WHAT IS EXPECTED = For the material that follows, list every line containing the word "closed".

EXERCISE DATA =
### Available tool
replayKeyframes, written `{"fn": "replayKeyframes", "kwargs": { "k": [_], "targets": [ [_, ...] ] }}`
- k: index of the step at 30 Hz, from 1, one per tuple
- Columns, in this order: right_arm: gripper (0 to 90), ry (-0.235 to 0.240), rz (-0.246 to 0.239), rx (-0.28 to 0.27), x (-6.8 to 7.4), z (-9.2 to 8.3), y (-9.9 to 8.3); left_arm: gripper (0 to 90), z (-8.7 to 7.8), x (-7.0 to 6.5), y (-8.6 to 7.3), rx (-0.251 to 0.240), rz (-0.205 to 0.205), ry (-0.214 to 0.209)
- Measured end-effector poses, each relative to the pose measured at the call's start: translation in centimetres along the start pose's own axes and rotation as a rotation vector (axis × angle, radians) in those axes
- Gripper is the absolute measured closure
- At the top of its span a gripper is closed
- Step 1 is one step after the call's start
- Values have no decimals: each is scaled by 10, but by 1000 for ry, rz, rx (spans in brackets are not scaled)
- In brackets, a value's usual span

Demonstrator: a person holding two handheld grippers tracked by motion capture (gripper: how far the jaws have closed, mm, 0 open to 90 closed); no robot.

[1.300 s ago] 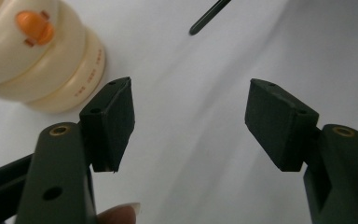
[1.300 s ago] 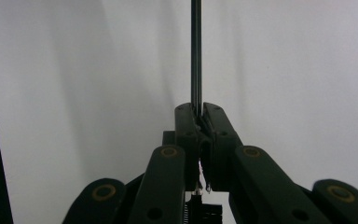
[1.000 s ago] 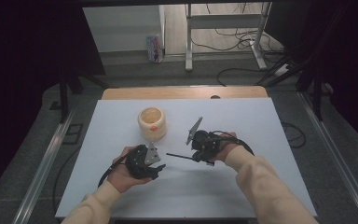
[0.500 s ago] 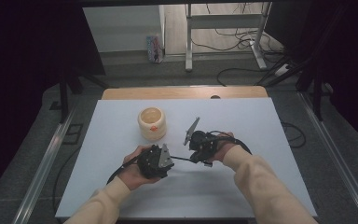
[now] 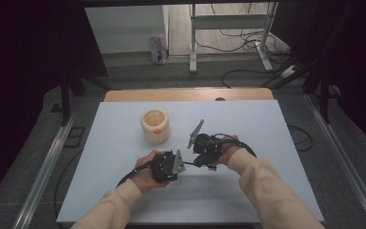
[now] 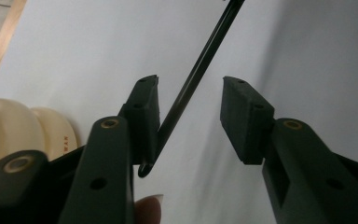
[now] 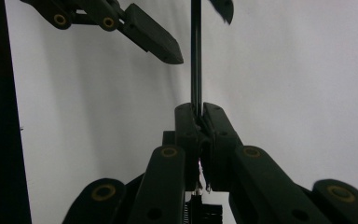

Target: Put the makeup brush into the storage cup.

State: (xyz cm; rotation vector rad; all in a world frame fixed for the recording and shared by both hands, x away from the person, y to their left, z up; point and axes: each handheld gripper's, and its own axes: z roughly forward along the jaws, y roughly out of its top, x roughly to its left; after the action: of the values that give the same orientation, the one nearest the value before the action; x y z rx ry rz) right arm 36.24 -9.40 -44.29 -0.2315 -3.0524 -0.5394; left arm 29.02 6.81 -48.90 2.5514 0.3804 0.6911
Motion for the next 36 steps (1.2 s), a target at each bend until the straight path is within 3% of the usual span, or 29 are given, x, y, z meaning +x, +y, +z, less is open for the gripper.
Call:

FINISHED EXERCISE =
- At the top of its span a gripper is closed
Demonstrator: a person holding two handheld grippers tracked by motion capture (gripper: how far the jaws have closed, mm, 0 open to 90 closed); no robot.

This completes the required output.